14 We hear a great deal about "experiments" and "experiences," but there is nothing to show that our critic has used the methods himself and—what is more important—handled them with certainty. He cites a number of—we must admit—very startling examples of Freudian interpretation, which are bound to nonplus the beginner. He himself points out the inadequacy of quotations torn from their context; it should not be too much if I emphasize still further that in psychology the context is everything. These Freudian interpretations are the result of innumerable experiences and inferences. If you present such results naked, stripped of their psychological premises, naturally no one can understand them.

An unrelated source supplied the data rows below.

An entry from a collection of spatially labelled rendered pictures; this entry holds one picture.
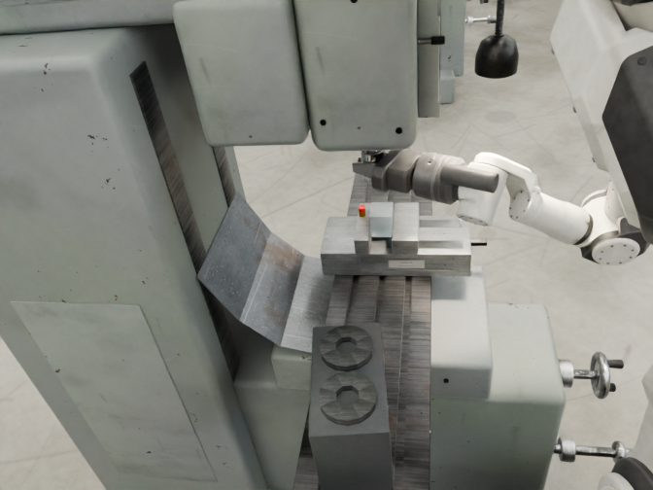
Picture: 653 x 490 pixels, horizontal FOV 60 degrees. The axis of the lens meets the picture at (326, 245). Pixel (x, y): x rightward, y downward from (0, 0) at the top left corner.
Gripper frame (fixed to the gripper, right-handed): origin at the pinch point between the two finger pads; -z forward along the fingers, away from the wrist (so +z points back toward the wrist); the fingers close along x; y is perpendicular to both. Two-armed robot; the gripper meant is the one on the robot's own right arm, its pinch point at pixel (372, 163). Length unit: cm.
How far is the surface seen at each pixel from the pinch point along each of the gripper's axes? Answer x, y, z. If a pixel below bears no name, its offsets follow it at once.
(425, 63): -2.6, -20.6, 10.5
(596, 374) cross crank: -22, 62, 47
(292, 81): 15.1, -22.8, -4.6
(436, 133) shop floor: -224, 122, -90
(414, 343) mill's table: 12.9, 33.1, 14.7
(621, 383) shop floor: -75, 124, 53
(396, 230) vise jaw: -7.2, 21.9, 0.5
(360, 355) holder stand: 34.7, 13.1, 16.4

15 When Aschaffenburg says these interpretations are arbitrary and asserts that other interpretations are just as possible, or that there is absolutely nothing behind the facts in question, it is up to him to prove, by his own analyses, that such things are susceptible of altogether different interpretations. Then the matter would be quickly settled, and everyone would thank him for clearing up this question. It is the same with the question of "forgetting" and other symptomatic actions which Aschaffenburg relegates to the realm of mysticism. These phenomena are extraordinarily common; you meet them almost every day. It is therefore not too much to ask a critic to show by means of practical examples how these phenomena can be traced back to other causes. The association experiment would provide him with any amount of material. Again he would be doing constructive work for which one could not thank him enough.

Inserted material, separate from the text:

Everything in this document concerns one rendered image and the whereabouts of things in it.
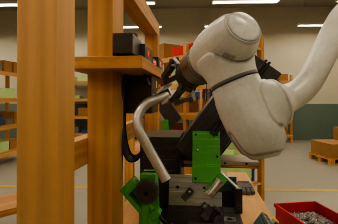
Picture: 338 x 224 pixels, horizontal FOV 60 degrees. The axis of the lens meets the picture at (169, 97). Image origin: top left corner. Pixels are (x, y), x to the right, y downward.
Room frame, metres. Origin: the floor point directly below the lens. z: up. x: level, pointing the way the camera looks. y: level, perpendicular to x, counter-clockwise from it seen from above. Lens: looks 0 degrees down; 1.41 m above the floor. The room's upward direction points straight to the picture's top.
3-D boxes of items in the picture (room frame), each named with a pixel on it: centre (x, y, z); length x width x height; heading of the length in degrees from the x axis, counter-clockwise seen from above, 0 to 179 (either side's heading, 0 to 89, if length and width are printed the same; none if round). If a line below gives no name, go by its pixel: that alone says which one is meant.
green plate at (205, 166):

16 As soon as Aschaffenburg meets these requirements, that is to say, publishes psychanalyses with totally different findings, we will accept his criticism, and then the discussion of Freud's theory can be reopened. Till then his criticism hangs in mid air.

17 Aschaffenburg asserts that the psychanalytic method amounts to auto-suggestion on the part of the doctor as well as the patient.

18 Apart from the fact that it is incumbent on a critic to demonstrate his thorough knowledge of the method, we also lack the proof that the method is auto-suggestion. In earlier writings I have already pointed out that the association experiment devised by me gives the same results in principle, and that psychanalysis is really no different from an association experiment, as Aschaffenburg himself says in his criticism. His assertion that the experiment was used by me in one case only is erroneous; it was used for the purpose of analysis in a great number of cases, as is evident from numerous statements in my own work and from the recent work of Riklin. Aschaffenburg can check my statements and those of Freud at any time, so far as the latter coincide with my own, by experiment, and thereby acquire a knowledge of the exact foundations of psychanalysis.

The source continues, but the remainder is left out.